Structuring repos/projects with a package, a plumber, some reports and a shiny app or two....

slodge · February 20, 2023, 2:00pm

From R Packages (2e) - 4 Fundamental development workflows we've seen the advice:

A directory that is an RStudio Project will contain an .Rproj file. Typically, if the directory is named “foo”, the Project file is foo.Rproj. And if that directory is also an R package, then the package name is usually also “foo”. The path of least resistance is to make all of these names coincide and to NOT nest your package inside a subdirectory inside the Project. If you settle on a different workflow, just know it may feel like you are fighting with the tool

Within our teams we are very often finding that we're working on small, very domain specific sets of functions, along with scripts, notebooks, reports, shiny-apps and plumber apis which are very closely tied to those functions.
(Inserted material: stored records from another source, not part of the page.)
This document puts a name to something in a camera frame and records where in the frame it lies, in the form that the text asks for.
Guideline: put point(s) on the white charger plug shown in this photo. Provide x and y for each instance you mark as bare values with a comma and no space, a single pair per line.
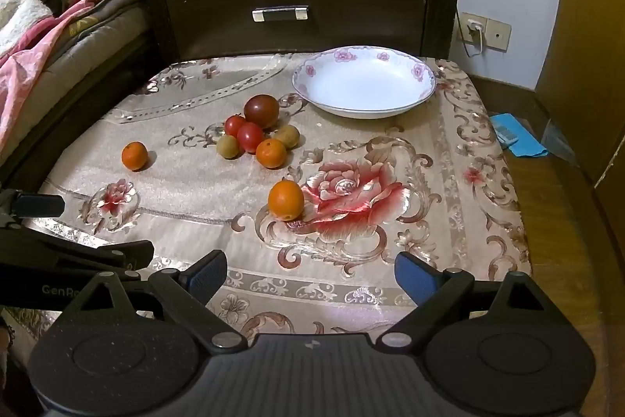
475,25

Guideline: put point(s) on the white floral-rimmed plate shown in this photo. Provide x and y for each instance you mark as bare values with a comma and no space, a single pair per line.
364,81

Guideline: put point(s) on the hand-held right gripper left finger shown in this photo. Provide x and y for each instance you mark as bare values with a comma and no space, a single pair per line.
211,273

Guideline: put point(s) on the yellow wooden wardrobe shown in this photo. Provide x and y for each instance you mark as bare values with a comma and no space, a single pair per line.
586,31

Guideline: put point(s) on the large dark red tomato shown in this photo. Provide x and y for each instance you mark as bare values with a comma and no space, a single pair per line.
261,111

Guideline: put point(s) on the beige wall socket plate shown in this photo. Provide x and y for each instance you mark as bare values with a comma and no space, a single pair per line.
498,36

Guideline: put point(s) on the white fleece blanket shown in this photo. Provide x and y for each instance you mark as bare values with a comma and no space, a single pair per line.
19,19

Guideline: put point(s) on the pink blanket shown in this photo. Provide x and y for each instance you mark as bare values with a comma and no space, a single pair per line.
34,55

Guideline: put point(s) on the white wall socket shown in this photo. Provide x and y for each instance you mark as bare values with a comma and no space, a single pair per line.
468,37

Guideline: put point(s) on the brown longan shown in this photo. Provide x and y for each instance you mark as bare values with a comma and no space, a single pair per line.
228,147
287,136

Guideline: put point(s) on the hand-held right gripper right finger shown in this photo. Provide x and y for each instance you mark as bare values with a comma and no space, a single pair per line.
415,276

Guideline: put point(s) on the brown floral mattress pad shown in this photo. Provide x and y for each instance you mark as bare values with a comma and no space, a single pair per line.
107,14

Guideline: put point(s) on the small orange mandarin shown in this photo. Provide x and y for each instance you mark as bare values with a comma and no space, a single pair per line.
134,155
286,200
271,153

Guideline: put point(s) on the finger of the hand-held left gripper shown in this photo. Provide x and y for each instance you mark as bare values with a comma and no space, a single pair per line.
107,252
41,205

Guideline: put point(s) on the blue cloth on floor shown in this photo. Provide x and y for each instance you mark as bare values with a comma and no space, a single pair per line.
517,136

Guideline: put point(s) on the small red cherry tomato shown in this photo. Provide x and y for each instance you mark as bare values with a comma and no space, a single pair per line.
250,137
234,125

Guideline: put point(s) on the dark wooden bed frame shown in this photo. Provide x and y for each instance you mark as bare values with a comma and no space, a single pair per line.
73,104

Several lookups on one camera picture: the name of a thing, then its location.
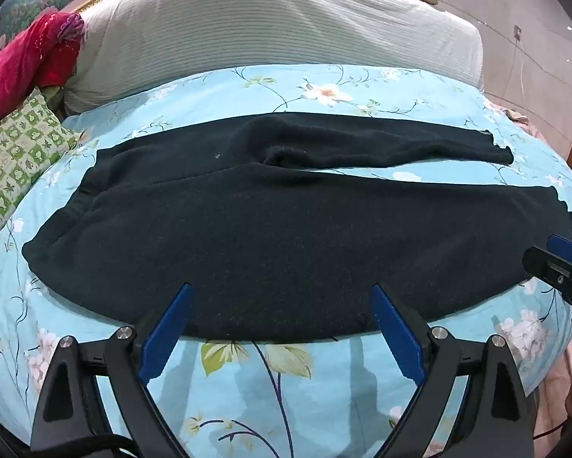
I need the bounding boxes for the pink cloth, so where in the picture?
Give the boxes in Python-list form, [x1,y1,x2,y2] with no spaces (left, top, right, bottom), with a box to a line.
[501,102,549,140]

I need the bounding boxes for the green checked pillow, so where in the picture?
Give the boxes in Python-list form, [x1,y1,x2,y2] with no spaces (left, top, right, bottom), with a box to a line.
[0,87,82,235]

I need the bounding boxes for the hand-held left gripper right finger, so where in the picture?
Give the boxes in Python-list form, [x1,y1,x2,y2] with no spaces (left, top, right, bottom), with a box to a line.
[369,284,535,458]

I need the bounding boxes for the blue floral bedsheet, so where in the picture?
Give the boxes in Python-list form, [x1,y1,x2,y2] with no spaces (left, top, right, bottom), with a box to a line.
[0,63,572,458]

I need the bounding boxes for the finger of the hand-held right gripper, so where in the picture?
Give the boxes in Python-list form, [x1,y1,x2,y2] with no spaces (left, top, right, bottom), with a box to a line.
[548,235,572,269]
[523,246,572,297]

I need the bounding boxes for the white cable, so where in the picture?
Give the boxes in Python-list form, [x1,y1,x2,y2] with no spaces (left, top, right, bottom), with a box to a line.
[514,38,528,98]

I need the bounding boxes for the red cloth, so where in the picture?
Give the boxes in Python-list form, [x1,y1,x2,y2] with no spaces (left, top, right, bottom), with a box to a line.
[0,11,85,137]

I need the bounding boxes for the black pants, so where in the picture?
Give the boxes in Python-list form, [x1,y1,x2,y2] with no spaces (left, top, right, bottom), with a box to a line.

In these situations, we've gotten into the habit of putting:

all those connected things in a single git repo (which ensures they get versioned together),
using a /package folder inside that repo for the functions (using DESCRIPTION, /R, /man inside there)
using top level /scripts, /reports, /apps and /apis folders for the consumers of the package functions
using renv on the entire repo

This seems to be working OK for us - especially as we've got build pipelines which auto-increment the package version number, deploy that to our local CRAN, and then auto-deploy the reports and apps using that latest checked-in package.
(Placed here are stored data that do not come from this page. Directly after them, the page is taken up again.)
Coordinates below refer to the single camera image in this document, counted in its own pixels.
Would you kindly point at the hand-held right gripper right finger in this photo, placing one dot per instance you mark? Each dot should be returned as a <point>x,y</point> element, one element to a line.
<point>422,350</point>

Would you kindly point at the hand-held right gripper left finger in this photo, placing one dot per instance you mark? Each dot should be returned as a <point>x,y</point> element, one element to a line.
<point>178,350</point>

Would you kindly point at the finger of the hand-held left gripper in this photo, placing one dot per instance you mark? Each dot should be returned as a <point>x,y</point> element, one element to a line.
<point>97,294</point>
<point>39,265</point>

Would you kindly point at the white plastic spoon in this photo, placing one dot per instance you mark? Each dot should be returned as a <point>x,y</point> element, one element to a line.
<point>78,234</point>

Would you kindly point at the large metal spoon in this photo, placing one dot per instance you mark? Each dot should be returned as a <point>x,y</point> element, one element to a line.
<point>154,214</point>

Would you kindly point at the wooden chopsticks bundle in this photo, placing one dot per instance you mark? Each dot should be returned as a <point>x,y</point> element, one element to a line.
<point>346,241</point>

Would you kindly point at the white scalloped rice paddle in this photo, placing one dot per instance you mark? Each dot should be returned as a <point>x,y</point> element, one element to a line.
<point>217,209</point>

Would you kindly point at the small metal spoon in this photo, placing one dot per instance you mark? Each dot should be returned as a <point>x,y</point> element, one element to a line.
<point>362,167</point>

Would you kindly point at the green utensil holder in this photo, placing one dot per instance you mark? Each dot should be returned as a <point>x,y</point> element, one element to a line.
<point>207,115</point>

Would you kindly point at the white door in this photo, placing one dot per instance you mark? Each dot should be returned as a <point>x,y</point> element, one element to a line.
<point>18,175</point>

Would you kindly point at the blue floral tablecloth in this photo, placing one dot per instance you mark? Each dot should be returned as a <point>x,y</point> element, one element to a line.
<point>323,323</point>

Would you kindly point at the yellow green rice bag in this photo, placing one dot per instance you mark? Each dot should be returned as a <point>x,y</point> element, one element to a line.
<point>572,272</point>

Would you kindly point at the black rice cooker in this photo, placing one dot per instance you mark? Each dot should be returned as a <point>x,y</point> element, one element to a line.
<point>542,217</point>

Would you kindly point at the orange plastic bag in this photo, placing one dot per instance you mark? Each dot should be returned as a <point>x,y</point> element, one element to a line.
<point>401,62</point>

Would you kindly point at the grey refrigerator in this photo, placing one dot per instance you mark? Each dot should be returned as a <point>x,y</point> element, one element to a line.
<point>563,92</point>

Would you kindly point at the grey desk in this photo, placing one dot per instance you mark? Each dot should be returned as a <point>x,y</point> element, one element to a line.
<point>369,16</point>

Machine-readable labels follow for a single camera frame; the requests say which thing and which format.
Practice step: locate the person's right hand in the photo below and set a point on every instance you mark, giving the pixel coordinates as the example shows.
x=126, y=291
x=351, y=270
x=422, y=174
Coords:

The only tool fighting we seem to be doing is that people do have to remember to use e.g. devtools::load_all("package") rather than just devtools::load_all()

But I'm wondering:

what "better" ways of structuring this are there?
what tools should we be fighting that we clearly are missing?

Gabor · February 21, 2023, 9:35am

Why not have DESCRIPTION, man/ and R/ at the top level? Are there multiple packages in the same repo?

slodge · February 21, 2023, 11:11am

We do have one repo (out of many) with multiple packages, but generally we're keeping it 1:1

I guess we could have the reports, scripts, apps and apis has sub-folders of the package... but they all use the package, rather than being part of it - what's the logic/incentive in putting them inside the package structure/folder?

Gabor · February 21, 2023, 11:22am

That you can call devtools::load_all(), which is a keypress in RStudio, and probably (well, hopefully) nothing else changes in your workflow.

Btw. you can also call load_all() from scripts within the package, and the scripts can be in subdirectories, because load_all() searches in the parent directory recursively.

I have this organization, and it works for me pretty well: containers/website at main · r-hub/containers · GitHub
(Although admittedly, this repo / package is pretty simple at this point, and there are no other subdirectories currently.)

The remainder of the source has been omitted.